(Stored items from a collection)
========================
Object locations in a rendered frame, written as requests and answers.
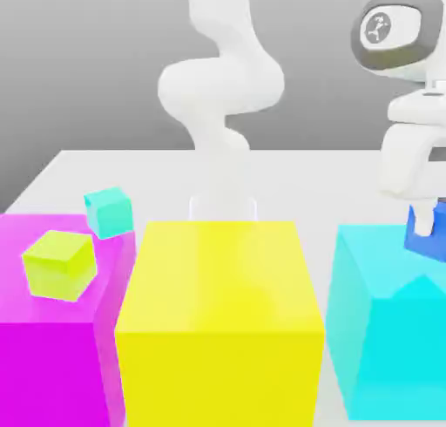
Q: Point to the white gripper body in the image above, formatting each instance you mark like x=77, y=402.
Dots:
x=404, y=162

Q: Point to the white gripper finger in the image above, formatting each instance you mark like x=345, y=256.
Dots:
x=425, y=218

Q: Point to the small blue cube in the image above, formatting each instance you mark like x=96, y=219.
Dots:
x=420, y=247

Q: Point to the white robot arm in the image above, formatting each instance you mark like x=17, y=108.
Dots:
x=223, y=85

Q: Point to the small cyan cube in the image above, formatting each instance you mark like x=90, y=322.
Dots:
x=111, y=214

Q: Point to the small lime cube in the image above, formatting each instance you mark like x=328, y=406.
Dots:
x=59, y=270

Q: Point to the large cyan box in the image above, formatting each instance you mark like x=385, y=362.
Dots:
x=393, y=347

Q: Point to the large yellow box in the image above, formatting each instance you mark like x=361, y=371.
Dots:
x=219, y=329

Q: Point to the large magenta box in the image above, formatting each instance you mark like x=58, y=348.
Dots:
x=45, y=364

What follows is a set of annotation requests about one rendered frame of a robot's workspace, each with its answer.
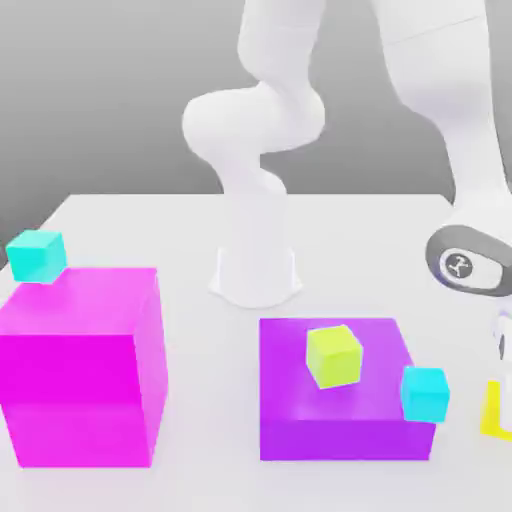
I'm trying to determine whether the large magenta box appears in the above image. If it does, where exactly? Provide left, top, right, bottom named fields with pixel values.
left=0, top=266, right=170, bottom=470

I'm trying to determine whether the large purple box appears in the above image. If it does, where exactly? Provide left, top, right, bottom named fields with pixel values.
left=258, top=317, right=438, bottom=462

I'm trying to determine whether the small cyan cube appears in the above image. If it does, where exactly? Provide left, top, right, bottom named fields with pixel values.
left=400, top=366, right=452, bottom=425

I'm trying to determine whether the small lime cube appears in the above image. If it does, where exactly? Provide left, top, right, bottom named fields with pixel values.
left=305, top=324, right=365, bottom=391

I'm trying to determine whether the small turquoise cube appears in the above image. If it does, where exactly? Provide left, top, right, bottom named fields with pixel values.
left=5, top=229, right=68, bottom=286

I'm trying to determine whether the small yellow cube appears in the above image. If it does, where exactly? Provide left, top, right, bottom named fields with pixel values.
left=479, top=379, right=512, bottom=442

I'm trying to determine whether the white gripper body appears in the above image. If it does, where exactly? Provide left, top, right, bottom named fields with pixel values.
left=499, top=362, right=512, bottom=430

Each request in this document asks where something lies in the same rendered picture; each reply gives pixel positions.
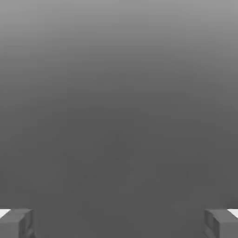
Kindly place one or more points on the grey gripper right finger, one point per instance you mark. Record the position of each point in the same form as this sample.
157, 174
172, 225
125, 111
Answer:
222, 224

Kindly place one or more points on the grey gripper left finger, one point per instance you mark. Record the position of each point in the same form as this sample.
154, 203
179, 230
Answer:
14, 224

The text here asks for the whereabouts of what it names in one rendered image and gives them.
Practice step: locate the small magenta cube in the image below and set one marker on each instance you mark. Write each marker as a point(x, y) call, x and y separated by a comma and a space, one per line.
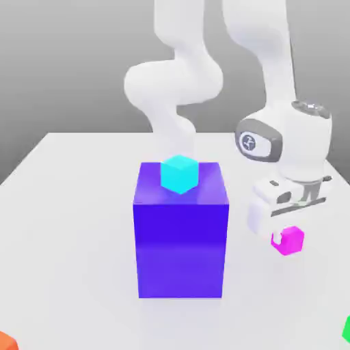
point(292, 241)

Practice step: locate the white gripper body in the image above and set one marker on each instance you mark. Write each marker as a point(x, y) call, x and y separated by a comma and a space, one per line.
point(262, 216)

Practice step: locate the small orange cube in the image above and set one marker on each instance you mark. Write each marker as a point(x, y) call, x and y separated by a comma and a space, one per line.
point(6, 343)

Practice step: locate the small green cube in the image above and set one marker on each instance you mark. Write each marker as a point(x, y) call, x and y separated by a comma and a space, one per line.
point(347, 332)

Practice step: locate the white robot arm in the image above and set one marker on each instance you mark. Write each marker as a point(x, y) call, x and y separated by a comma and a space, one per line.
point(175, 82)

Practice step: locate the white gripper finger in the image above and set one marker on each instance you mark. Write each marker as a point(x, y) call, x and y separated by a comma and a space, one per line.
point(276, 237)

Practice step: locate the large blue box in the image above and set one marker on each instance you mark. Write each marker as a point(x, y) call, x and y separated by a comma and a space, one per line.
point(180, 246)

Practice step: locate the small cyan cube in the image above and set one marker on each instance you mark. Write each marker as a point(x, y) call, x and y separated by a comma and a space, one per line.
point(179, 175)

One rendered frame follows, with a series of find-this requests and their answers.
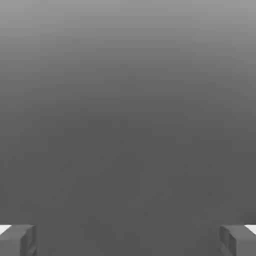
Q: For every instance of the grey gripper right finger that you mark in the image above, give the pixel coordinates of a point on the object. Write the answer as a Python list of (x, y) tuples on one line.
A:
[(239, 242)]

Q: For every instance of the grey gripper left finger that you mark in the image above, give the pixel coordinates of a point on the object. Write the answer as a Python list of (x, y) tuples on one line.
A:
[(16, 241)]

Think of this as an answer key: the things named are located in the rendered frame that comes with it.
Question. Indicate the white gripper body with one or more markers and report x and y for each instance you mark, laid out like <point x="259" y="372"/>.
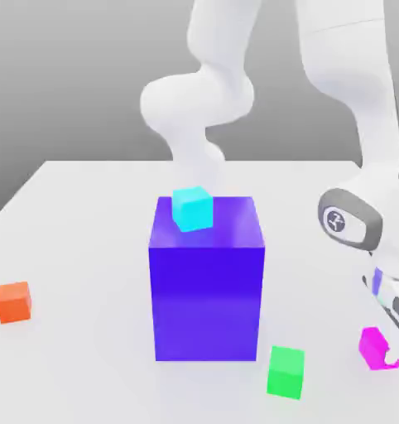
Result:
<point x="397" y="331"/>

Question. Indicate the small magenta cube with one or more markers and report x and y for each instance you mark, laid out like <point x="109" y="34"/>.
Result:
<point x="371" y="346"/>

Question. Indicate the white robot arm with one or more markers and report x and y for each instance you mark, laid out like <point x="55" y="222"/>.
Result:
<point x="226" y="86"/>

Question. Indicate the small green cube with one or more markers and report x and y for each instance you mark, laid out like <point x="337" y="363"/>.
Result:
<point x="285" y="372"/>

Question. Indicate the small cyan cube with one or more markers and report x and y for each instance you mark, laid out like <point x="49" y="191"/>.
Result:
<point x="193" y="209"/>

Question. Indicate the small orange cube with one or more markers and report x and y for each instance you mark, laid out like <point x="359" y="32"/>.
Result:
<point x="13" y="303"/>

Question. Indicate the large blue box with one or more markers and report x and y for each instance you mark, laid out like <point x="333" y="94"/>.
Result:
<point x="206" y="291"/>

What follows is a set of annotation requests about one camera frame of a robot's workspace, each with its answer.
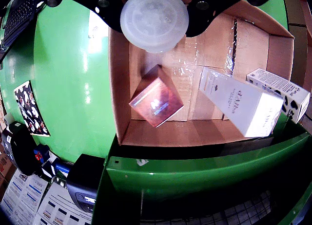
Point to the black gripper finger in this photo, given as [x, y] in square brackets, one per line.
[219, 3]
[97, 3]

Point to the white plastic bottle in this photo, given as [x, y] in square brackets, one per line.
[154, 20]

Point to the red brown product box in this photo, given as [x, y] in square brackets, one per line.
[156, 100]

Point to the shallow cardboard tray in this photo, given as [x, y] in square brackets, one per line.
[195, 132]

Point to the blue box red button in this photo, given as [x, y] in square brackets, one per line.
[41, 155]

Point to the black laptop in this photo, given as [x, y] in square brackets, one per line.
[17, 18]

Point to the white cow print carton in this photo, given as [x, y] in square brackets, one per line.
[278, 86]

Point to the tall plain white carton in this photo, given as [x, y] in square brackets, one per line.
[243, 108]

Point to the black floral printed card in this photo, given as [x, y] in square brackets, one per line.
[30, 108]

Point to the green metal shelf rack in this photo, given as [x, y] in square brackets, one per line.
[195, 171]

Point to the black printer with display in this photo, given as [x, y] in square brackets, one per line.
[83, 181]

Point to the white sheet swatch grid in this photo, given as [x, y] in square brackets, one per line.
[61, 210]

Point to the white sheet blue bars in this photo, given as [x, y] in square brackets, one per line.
========================
## Problem to solve
Repeat the entries exactly and keep the pictures out of the copy.

## Reply
Object locations in a rendered frame, written as requests and answers.
Q: Point to the white gripper body in the image above, formatting each instance you mark like x=77, y=402.
Dots:
x=404, y=162

Q: Point to the white gripper finger in the image above, formatting each instance you mark like x=345, y=256.
Dots:
x=425, y=218

Q: Point to the small blue cube in the image above, formatting each instance you mark like x=96, y=219.
Dots:
x=420, y=247

Q: Point to the white robot arm in the image above, formatting each instance you mark like x=17, y=108.
Dots:
x=223, y=85

Q: Point to the small cyan cube in the image above, formatting each instance you mark like x=90, y=322.
Dots:
x=111, y=214

Q: Point to the small lime cube in the image above, formatting each instance you mark like x=328, y=406.
Dots:
x=59, y=270

Q: Point to the large cyan box in the image above, formatting each instance you mark like x=385, y=362.
Dots:
x=393, y=347

Q: Point to the large yellow box in the image above, formatting each instance you mark like x=361, y=371.
Dots:
x=219, y=329

Q: Point to the large magenta box in the image above, formatting each instance you mark like x=58, y=348.
Dots:
x=45, y=364

What follows is a set of annotation requests about one rendered frame of a robot's workspace, each with its answer.
I'm trying to determine whether the large magenta box appears in the above image. If it does, where exactly? Provide left, top, right, bottom named fields with pixel values.
left=0, top=266, right=170, bottom=470

I'm trying to determine whether the large purple box appears in the above image. If it does, where exactly? Provide left, top, right, bottom named fields with pixel values.
left=258, top=317, right=438, bottom=462

I'm trying to determine whether the small cyan cube appears in the above image. If it does, where exactly? Provide left, top, right, bottom named fields with pixel values.
left=400, top=366, right=452, bottom=425

I'm trying to determine whether the small lime cube appears in the above image. If it does, where exactly? Provide left, top, right, bottom named fields with pixel values.
left=305, top=324, right=365, bottom=391

I'm trying to determine whether the small turquoise cube appears in the above image. If it does, where exactly? Provide left, top, right, bottom named fields with pixel values.
left=5, top=229, right=68, bottom=286

I'm trying to determine whether the small yellow cube appears in the above image. If it does, where exactly? Provide left, top, right, bottom named fields with pixel values.
left=479, top=379, right=512, bottom=442

I'm trying to determine whether the white gripper body appears in the above image. If it does, where exactly? Provide left, top, right, bottom named fields with pixel values.
left=499, top=362, right=512, bottom=430

Each request in this document asks where something lies in the same rendered picture; each reply gives pixel positions.
Kindly place one or more points on the grey gripper right finger, one point per instance you mark. Record the position of each point in the same form as this sample.
157, 174
172, 225
125, 111
Answer:
222, 224

Kindly place one or more points on the grey gripper left finger, one point per instance you mark. Record the position of each point in the same form as this sample.
154, 203
179, 230
Answer:
14, 224

The text here asks for the whereabouts of what it names in one rendered image and gives them.
Practice step: locate the small magenta cube in the image below and set one marker on each instance you mark. Write each marker as a point(x, y) call, x and y separated by a comma and a space, one per line.
point(292, 241)

Practice step: locate the white gripper body in the image above and set one marker on each instance you mark. Write each marker as a point(x, y) call, x and y separated by a comma and a space, one per line.
point(262, 216)

Practice step: locate the small orange cube in the image above and set one marker on each instance you mark. Write each marker as a point(x, y) call, x and y separated by a comma and a space, one per line.
point(6, 343)

Practice step: locate the small green cube in the image above and set one marker on each instance you mark. Write each marker as a point(x, y) call, x and y separated by a comma and a space, one per line.
point(347, 332)

Practice step: locate the white robot arm in the image above and set one marker on each instance you mark. Write each marker as a point(x, y) call, x and y separated by a comma and a space, one per line.
point(175, 82)

Practice step: locate the white gripper finger in the image above and set one marker on each instance you mark. Write each marker as a point(x, y) call, x and y separated by a comma and a space, one per line.
point(276, 237)

Practice step: locate the large blue box in the image above and set one marker on each instance you mark. Write each marker as a point(x, y) call, x and y separated by a comma and a space, one per line.
point(180, 246)

Practice step: locate the small cyan cube in the image above and set one marker on each instance you mark. Write each marker as a point(x, y) call, x and y separated by a comma and a space, one per line.
point(179, 175)

One rendered frame follows, with a series of find-this requests and their answers.
Q: For every instance of the grey gripper right finger that you mark in the image above, give the pixel coordinates of a point on the object. Write the answer as a Python list of (x, y) tuples on one line.
A:
[(239, 242)]

Q: For every instance of the grey gripper left finger that you mark in the image above, give the pixel coordinates of a point on the object. Write the answer as a Python list of (x, y) tuples on one line.
A:
[(16, 241)]

Think of this as an answer key: the things named are located in the rendered frame that comes with it.
Question. Indicate the white gripper body with one or more markers and report x and y for each instance you mark, laid out like <point x="259" y="372"/>.
Result:
<point x="397" y="331"/>

Question. Indicate the small magenta cube with one or more markers and report x and y for each instance you mark, laid out like <point x="109" y="34"/>.
Result:
<point x="371" y="346"/>

Question. Indicate the white robot arm with one or more markers and report x and y for each instance you mark, laid out like <point x="55" y="222"/>.
Result:
<point x="226" y="86"/>

Question. Indicate the small green cube with one or more markers and report x and y for each instance you mark, laid out like <point x="337" y="363"/>.
Result:
<point x="285" y="372"/>

Question. Indicate the small cyan cube with one or more markers and report x and y for each instance you mark, laid out like <point x="49" y="191"/>.
Result:
<point x="193" y="209"/>

Question. Indicate the small orange cube with one or more markers and report x and y for each instance you mark, laid out like <point x="359" y="32"/>.
Result:
<point x="13" y="303"/>

Question. Indicate the large blue box with one or more markers and report x and y for each instance you mark, laid out like <point x="333" y="94"/>.
Result:
<point x="206" y="291"/>

What follows is a set of annotation requests about one camera frame of a robot's workspace, each with its answer.
Point to the black gripper finger in this photo, given as [x, y] in square brackets, one per line.
[219, 3]
[97, 3]

Point to the white plastic bottle in this photo, given as [x, y] in square brackets, one per line.
[154, 20]

Point to the red brown product box in this photo, given as [x, y] in square brackets, one per line.
[156, 100]

Point to the shallow cardboard tray in this photo, given as [x, y] in square brackets, one per line.
[195, 132]

Point to the blue box red button in this photo, given as [x, y] in square brackets, one per line.
[41, 155]

Point to the black laptop in this photo, given as [x, y] in square brackets, one per line.
[17, 18]

Point to the white cow print carton in this photo, given as [x, y] in square brackets, one per line.
[278, 86]

Point to the tall plain white carton in this photo, given as [x, y] in square brackets, one per line.
[243, 108]

Point to the black floral printed card in this photo, given as [x, y] in square brackets, one per line.
[30, 108]

Point to the green metal shelf rack in this photo, given as [x, y] in square brackets, one per line.
[195, 171]

Point to the black printer with display in this photo, given as [x, y] in square brackets, one per line.
[83, 181]

Point to the white sheet swatch grid in this photo, given as [x, y] in square brackets, one per line.
[61, 210]

Point to the white sheet blue bars in this photo, given as [x, y] in square brackets, one per line.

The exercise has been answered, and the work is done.